Thanks Engel532. I have found CL to be very dificult to trade since end of January 2015. CL will get stuck in a tight range for hours and then in the next 10-20 minutes move 80, 120 etc ticks in one direction. To overcome this, i have started doing following ;

1) Reduce profit targets. For example, i am short from 48.97 this morning. I have been holding this short for over an hour. Not a good feeling if one is loaded . Thus , i covered some 48.50, covered some more and now CL is stuck at 48.30 for 30 minutes.

2) I have reduced my stop loss fom 150 ticks to 30-50 ticks range.
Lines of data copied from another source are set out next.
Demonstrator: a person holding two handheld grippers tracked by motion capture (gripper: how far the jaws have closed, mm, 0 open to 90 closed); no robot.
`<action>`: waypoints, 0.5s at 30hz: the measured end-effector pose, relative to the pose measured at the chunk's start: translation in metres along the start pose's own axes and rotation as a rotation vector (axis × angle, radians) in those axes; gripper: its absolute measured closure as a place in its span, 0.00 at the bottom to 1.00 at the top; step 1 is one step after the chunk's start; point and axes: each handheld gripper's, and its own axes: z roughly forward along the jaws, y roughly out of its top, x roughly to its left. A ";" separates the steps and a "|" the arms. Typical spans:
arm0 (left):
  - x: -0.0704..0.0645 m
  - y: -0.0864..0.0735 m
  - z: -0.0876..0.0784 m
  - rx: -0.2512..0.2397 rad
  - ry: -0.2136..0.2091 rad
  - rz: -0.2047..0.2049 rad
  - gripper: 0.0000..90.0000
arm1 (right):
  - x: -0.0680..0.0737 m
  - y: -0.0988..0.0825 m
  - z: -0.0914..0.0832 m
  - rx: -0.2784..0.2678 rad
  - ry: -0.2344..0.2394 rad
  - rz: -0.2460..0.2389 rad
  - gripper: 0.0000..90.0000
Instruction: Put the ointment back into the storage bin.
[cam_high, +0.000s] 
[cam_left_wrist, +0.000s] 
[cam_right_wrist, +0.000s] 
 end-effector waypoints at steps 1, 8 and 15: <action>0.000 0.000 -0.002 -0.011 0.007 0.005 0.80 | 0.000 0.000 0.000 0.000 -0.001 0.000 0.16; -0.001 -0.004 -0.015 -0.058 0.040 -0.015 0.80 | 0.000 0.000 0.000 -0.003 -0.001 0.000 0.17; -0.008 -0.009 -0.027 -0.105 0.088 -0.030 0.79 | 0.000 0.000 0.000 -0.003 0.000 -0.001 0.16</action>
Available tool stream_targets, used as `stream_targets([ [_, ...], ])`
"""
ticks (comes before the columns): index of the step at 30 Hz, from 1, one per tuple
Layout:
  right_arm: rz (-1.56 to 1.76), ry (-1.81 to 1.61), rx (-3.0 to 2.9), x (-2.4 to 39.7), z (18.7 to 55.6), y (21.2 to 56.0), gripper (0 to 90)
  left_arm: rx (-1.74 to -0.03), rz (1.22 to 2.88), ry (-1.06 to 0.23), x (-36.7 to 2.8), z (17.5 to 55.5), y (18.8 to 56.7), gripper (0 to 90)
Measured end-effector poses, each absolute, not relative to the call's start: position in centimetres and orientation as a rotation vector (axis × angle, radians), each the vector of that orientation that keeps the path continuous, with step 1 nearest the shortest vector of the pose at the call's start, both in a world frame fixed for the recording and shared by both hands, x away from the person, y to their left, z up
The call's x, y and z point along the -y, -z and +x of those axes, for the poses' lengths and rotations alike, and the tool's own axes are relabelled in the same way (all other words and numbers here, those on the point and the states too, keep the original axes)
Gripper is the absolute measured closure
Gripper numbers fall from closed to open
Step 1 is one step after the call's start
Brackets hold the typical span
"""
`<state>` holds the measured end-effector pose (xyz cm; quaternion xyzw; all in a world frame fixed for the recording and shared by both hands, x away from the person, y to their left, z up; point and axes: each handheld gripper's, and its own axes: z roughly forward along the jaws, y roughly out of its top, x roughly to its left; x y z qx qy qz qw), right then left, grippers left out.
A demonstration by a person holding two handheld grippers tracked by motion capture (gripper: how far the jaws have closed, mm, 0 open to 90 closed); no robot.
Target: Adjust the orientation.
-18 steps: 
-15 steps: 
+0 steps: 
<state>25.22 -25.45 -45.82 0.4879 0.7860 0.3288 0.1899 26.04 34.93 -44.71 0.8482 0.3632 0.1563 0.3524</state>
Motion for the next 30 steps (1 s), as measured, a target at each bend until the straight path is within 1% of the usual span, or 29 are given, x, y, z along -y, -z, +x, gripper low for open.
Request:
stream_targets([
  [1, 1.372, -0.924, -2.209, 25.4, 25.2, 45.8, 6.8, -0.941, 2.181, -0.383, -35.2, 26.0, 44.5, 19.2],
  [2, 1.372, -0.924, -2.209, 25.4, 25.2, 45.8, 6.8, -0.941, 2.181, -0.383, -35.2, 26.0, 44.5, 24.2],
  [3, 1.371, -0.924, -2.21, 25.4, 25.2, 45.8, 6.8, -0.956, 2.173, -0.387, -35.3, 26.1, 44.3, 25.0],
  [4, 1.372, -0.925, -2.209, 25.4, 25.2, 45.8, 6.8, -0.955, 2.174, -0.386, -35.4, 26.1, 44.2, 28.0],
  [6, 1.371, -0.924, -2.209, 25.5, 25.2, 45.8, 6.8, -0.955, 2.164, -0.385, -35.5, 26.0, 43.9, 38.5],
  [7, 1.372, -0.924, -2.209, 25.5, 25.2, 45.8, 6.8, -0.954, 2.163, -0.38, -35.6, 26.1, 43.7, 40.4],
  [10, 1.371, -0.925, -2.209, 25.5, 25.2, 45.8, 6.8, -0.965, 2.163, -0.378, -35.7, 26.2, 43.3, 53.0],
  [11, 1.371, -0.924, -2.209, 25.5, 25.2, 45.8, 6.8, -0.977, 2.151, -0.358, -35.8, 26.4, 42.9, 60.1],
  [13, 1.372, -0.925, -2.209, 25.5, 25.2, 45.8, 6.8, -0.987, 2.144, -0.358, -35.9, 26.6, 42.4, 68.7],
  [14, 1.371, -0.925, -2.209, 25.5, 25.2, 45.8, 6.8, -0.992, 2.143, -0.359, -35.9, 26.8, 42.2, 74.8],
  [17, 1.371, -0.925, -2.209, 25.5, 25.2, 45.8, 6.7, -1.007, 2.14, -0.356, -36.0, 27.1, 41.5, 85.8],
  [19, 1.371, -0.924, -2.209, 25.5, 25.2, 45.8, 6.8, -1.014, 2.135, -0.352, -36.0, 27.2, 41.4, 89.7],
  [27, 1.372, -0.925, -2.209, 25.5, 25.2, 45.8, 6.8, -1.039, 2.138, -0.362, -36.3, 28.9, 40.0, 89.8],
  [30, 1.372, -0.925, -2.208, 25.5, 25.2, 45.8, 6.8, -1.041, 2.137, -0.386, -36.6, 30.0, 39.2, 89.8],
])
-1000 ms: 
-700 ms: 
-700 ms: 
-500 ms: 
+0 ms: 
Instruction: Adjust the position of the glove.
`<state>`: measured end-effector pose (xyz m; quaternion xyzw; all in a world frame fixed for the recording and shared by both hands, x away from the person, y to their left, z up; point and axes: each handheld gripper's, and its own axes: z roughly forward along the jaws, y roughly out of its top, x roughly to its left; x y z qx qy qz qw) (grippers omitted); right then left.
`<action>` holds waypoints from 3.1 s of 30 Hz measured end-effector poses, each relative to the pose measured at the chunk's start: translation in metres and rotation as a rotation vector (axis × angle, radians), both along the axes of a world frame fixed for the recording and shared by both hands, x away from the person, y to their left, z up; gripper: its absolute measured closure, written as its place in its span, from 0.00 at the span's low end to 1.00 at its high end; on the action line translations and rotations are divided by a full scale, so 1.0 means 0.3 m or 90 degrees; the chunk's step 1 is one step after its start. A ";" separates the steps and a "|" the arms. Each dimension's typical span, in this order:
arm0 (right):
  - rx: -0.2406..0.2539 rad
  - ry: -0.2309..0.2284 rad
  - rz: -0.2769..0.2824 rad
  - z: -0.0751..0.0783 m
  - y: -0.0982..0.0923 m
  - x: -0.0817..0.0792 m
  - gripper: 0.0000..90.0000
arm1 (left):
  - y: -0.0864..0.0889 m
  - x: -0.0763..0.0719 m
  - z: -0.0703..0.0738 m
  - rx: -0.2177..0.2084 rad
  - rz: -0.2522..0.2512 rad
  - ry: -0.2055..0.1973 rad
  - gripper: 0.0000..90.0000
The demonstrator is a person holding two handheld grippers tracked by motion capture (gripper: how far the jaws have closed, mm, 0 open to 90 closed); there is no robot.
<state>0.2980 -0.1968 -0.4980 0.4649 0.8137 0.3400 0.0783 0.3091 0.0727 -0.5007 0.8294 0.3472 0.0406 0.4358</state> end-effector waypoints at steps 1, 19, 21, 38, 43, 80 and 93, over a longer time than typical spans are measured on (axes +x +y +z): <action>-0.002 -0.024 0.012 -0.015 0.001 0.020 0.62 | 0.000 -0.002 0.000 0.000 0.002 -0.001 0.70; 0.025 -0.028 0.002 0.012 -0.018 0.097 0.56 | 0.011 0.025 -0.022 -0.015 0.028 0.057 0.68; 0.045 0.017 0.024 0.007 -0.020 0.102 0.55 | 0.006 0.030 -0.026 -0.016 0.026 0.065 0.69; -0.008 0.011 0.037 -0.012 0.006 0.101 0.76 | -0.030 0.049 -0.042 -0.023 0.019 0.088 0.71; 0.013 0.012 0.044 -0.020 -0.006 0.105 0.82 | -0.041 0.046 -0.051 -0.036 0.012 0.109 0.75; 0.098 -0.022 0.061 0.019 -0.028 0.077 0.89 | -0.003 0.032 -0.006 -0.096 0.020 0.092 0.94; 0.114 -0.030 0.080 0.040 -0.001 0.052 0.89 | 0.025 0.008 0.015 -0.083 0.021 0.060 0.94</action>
My short from 48.97 had a stop loss above 49.50 area.

3) I stopped adding to my position size in March. It was just not working out.

I had loosing Monday, Tuesday, Wednesday of last week. Thursday was good and Friday was OK till i loaded up into shorts into the close around 49.30 area. That 1 trade took care of of entire week. Being down 3 days in a row and then having biggest position size of the month into the close is something ONLY comes with experience and involves a fair amount of LUCK also.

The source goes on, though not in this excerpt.